All das wusste man. Er kann an Fake News erzählen, was er will: They’re eating the cats, they’re eating the dogs from the people who live there.
All das wussten die Amerikanerinnen und Amerikaner. Sie wussten genau, wen sie wählen. Und dann kommt so ein Ergebnis – 4 Millionen Stimmen mehr, alle Swing States geholt. Wir sehen doch schon an dieser lustigen Kabinettspostenbesetzung, was da auf uns zukommt. Das schockiert mich wirklich mehr als 2016.
(Beifall von den GRÜNEN und der SPD – Vereinzelt Beifall von der CDU)
Ich habe mir bei diesem Wahlkampf die Frage gestellt – ich habe mir nachts einiges angucken können –, welche Lehren wir daraus ziehen. Ich habe jetzt nicht die Zeit – ich habe nur sechs Minuten –, zehn Lehren zu ziehen, aber ich will eine hervorheben. Donald Trump hat auch bei der Rede morgens in Florida nach seinem Wahlsieg vor dem Redepult … Übrigens hoffe ich, dass wir das bis Ende der Legislaturperiode hinkriegen: Das ist ein Redepult. Hier werden Reden von Frauen und Männern gehalten. Es ist kein Rednerpult; es ist ein Redepult. Das will ich einmal vor die Klammer ziehen.
(Beifall von den GRÜNEN)
Da steht immer drauf – das war in dem ganzen Wahlkampf so –:
(Zuruf von Christian Loose [AfD])
Trump will fix it. – Das war der Spruch: Trump will fix it.

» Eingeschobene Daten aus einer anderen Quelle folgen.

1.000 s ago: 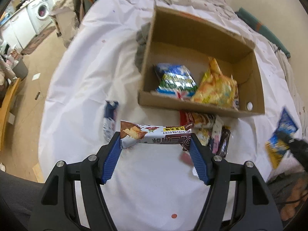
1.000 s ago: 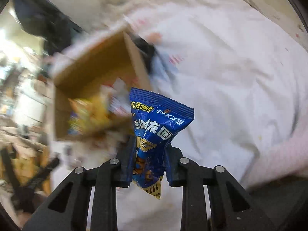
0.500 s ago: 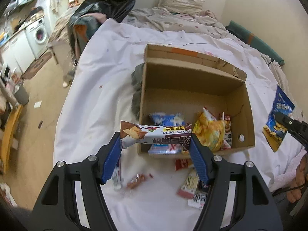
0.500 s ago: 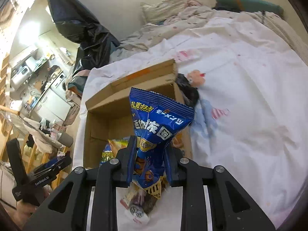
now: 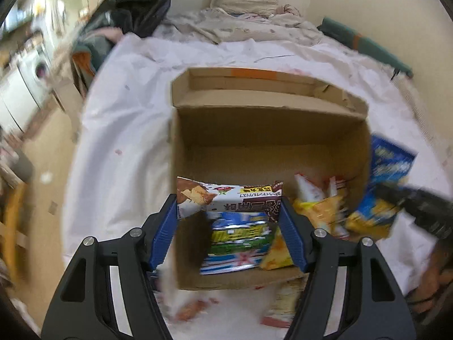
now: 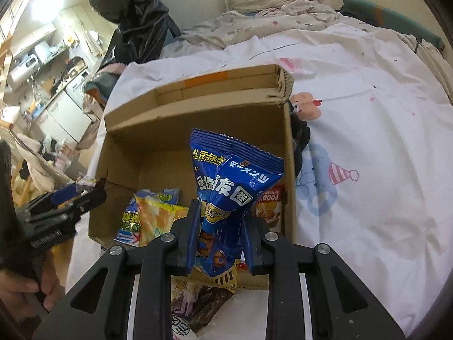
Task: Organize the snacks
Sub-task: 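Carry the chocolate bar and blue bag over the box with both tools, then lower both held snacks into the box and open both tools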
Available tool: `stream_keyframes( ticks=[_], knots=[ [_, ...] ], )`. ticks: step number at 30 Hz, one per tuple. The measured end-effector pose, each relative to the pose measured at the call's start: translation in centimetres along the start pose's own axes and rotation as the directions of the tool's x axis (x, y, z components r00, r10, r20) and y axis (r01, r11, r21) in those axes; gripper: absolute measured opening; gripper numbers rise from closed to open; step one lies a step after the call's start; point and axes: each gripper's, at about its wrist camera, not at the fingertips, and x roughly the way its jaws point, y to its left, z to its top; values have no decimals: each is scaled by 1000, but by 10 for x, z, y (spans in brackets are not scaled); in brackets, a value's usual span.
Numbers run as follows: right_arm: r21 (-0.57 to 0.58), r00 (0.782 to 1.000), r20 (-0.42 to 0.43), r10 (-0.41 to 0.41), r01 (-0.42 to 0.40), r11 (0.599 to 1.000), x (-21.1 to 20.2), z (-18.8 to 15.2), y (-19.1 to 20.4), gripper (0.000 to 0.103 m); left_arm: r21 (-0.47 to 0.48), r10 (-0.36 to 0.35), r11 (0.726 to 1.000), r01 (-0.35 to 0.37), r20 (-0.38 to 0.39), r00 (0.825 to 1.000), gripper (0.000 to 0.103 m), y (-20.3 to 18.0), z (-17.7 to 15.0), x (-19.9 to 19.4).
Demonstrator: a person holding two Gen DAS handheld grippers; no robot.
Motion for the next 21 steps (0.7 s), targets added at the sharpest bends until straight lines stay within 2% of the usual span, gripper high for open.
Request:
stream_keyframes(
  ticks=[3, 5, 13, 15, 17, 19, 20, 21],
  knots=[
    [-3, 1000, -18, -12, 12, 1000, 6, 0, 3, 28, 9, 26, 1000, -26, 8, 1000, 65, 0, 2, 1],
    [-8, 999, -22, -34, 33, 999, 9, 0, 3, 28, 5, 22, 1000, -22, 0, 1000, 65, 1, 2, 3],
    [12, 998, -49, -35, 35, 999, 17, -2, 3, 30, 1, 7, 1000, -7, 6, 1000, 68, 1, 2, -1],
    [14, 998, -51, -33, 34, 999, 18, -2, 2, 31, 6, 7, 1000, -7, 1, 1000, 72, -1, 1, -1],
    [24, 998, -50, -22, 23, 999, 17, -2, 1, 32, 8, 3, 1000, -3, -13, 1000, 84, -2, 0, 0],
    [32, 998, -51, -25, 27, 999, 17, -2, 0, 43, 5, 1, 1000, -1, -19, 1000, 91, -3, -2, 0],
    [36, 999, -47, -26, 27, 999, 16, -1, 0, 61, 3, -1, 1000, 1, -21, 1000, 93, -3, -2, 0],
    [45, 999, -30, -21, 22, 999, 13, -1, -1, 74, 1, -4, 1000, 4, -23, 1000, 93, -3, -2, 0]
  ],
)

Trump hat da eine Figur, ein düsteres Bild von einem Land gezeichnet – von den Vereinigten Staaten –, das im Niedergang gewesen ist, einem Land, das von Migranten überflutet wird, einem Land, das die Kontrolle über seine Grenzen verloren hat, einem Land, das wirtschaftlich daniederliegt,
(Sven Werner Tritschler [AfD]: Kommt Ihnen bekannt vor?)
einem Land, in dem eine politische Elite regiert – „die da oben“ –, die nichts mehr mit dem Volk zu tun hat,
(Markus Wagner [AfD]: Reden wir jetzt über Deutschland oder die USA?)

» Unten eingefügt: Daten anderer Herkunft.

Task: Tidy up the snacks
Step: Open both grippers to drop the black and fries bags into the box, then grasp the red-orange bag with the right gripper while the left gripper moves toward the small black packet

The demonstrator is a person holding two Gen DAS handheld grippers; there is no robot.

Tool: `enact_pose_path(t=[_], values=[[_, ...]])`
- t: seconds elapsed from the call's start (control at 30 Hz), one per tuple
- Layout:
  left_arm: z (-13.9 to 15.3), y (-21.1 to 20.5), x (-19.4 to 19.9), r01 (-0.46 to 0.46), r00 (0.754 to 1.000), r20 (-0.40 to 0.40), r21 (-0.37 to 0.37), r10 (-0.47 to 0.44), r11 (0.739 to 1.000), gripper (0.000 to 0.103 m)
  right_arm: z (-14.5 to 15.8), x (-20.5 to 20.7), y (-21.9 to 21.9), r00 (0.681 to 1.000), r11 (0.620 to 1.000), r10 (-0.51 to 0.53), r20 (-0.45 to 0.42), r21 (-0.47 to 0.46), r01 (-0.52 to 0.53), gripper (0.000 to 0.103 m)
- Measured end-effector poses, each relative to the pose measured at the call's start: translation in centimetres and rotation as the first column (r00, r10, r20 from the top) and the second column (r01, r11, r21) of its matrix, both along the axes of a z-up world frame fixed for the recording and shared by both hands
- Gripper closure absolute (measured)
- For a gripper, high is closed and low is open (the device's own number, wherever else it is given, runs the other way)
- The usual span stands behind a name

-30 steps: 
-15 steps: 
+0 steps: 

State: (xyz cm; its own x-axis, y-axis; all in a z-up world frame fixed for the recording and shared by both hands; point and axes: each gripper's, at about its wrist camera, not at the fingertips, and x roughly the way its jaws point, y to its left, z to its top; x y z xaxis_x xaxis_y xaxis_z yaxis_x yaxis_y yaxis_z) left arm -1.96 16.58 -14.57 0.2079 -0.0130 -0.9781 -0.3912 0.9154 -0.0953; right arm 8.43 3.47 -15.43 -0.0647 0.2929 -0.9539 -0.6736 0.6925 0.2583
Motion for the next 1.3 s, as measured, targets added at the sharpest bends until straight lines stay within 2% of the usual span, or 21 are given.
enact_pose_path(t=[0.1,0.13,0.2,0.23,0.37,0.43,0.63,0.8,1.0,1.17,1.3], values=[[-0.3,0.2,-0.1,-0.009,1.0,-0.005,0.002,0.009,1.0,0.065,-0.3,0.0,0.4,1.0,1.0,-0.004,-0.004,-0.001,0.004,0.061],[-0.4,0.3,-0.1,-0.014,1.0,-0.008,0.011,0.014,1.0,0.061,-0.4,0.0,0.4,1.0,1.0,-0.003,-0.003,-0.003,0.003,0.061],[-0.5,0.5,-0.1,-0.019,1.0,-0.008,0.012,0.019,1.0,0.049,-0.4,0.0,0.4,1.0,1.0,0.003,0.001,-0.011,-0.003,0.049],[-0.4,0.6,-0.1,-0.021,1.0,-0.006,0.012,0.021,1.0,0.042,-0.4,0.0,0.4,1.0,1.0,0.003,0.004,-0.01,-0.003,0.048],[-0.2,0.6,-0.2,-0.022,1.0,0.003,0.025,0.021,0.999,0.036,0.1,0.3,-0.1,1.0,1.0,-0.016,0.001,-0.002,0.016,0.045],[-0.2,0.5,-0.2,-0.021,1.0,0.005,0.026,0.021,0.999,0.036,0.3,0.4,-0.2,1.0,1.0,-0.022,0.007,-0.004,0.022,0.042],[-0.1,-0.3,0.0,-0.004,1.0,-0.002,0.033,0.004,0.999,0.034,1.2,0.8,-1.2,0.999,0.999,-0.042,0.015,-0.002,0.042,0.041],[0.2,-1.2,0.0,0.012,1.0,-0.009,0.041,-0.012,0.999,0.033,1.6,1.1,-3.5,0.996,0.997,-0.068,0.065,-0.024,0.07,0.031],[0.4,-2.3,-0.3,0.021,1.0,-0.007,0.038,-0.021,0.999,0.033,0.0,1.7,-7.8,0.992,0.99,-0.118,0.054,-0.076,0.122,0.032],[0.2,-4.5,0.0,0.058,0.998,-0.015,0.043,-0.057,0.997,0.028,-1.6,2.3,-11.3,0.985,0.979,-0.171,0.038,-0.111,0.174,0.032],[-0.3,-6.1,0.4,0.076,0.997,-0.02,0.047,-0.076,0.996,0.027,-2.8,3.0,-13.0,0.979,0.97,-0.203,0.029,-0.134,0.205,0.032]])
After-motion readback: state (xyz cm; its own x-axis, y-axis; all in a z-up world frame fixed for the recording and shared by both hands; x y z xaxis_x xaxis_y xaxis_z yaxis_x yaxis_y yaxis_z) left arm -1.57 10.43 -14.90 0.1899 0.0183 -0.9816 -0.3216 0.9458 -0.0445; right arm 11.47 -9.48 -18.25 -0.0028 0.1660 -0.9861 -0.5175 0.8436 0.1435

einem Land, das gerade quasi Staatsversagen zur Schau trägt.
(Markus Wagner [AfD]: Sie sprechen über Deutschland?)
Diese Figur eines kaputten Staates, eines Staatsversagens, einer Demokratie, die nicht mehr funktioniert – „Trump will fix it“; „ich bin der starke Mann, der das repariert“ –, ist brandgefährlich. Sie ist brandgefährlich. Ich kann nur an alle demokratischen Parteien hier im Landtag appellieren, und ich hoffe darauf: Lassen wir die Finger davon, unser Land und unsere Nation kaputtzureden, schlechtzureden oder, wie ich es manchmal, liebe Freunde der Sozialdemokratie, in diesem Haus von Ihnen gehört habe, von Staatsversagen zu reden. Lassen wir die Finger davon. Das muss die Lehre sein.
(Beifall von den GRÜNEN – Vereinzelt Beifall von der CDU und der SPD
Denn es gibt nur eine Partei, die davon profitiert. Das sind die da, und das kann niemand von uns wollen. – Vielen Dank.